A lot of these recollections play over archival footage, much of which resist the decade’s repeated news coverage. Instead of leaning into the era’s standard music cues, Devor creates tension with images and unlikely sounds that include Moore’s own narration. It’s a strong choice that obscures the familiarity of historical moments (e.g. video of Ford doing the backstroke in a pool while a recording of him pardoning Richard Nixon plays over the imagery) and forces you to consider how the political and social landscape worked in dissonance (or harmony) with Moore’s daily decision-making. Like Ezra Edelman’s OJ: Made in America, Devor wants to weave these stories into the country’s vast tapestry of civil unrest, hoping to see a pattern emerge, a picture crystallize.

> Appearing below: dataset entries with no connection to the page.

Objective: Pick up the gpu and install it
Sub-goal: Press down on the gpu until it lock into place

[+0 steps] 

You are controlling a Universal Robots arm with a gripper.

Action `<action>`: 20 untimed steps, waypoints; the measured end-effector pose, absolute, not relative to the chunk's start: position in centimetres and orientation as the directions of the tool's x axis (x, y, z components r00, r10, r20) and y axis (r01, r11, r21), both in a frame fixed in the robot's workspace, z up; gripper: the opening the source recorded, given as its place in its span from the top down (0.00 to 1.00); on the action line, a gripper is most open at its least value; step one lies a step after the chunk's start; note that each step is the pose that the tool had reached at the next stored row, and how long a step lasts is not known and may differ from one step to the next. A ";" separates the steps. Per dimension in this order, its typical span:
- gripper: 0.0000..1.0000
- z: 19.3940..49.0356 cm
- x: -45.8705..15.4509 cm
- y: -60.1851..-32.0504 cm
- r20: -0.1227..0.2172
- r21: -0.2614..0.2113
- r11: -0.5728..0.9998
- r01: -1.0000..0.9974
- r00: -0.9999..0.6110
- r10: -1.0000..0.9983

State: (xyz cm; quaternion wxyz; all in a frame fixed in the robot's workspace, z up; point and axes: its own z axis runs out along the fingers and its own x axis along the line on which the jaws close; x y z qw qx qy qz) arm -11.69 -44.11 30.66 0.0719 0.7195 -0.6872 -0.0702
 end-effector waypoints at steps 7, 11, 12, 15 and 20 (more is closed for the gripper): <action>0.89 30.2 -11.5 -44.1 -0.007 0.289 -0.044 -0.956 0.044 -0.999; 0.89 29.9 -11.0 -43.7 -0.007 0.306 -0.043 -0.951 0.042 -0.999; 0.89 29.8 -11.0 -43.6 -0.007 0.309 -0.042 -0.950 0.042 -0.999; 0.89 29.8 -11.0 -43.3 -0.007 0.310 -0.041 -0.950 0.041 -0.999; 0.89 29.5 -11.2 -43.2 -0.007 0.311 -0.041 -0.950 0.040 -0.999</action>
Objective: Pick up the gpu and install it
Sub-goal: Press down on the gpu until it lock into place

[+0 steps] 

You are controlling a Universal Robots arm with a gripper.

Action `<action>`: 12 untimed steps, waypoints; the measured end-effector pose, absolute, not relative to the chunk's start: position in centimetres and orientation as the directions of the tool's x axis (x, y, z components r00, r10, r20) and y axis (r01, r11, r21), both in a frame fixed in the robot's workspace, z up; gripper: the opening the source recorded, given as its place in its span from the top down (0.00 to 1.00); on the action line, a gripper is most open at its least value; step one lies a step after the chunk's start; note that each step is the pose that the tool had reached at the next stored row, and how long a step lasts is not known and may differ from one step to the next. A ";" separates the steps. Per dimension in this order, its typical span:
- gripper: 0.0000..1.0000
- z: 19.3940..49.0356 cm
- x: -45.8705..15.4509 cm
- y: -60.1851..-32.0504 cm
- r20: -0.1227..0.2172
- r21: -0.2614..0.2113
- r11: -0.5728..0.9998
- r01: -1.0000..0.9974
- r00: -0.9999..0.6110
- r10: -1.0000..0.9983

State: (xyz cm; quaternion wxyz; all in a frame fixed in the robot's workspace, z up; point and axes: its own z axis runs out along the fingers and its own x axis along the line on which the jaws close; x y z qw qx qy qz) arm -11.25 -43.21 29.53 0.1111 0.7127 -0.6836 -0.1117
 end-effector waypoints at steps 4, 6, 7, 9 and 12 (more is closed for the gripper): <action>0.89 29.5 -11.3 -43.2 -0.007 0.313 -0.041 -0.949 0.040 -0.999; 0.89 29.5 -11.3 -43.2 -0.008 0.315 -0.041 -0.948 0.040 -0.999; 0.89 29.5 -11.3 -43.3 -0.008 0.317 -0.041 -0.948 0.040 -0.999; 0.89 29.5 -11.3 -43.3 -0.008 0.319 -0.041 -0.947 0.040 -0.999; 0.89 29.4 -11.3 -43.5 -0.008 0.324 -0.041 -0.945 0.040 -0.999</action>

You have to squint to see it. Early on, Moore explains that she felt like she was three different people––the suburban housewife, the dutiful FBI informant, the socially conscious radical––but it’s impossible to know how those multiple personalities operate within her. Was the assassination attempt just a ploy to show how corrupt America’s political system really was? Was taking out a president really worse than some of the coup attempts the U.S. government initiated in foreign countries? Did the first assassination attempt on Ford just 17 days earlier influence her decision to act? Moore’s first-person, uncritical account provides a window into some answers, but it mostly raises more possibilities. Maybe she did attempt murder on behalf of social and political justice. Maybe she wanted to avenge the people who never had a voice. Maybe she just wanted to be remembered. Suburban Fury is a reminder that even the most candid historical figures are never fully transparent.
Suburban Fury premiered at the 62nd New York Film Festival.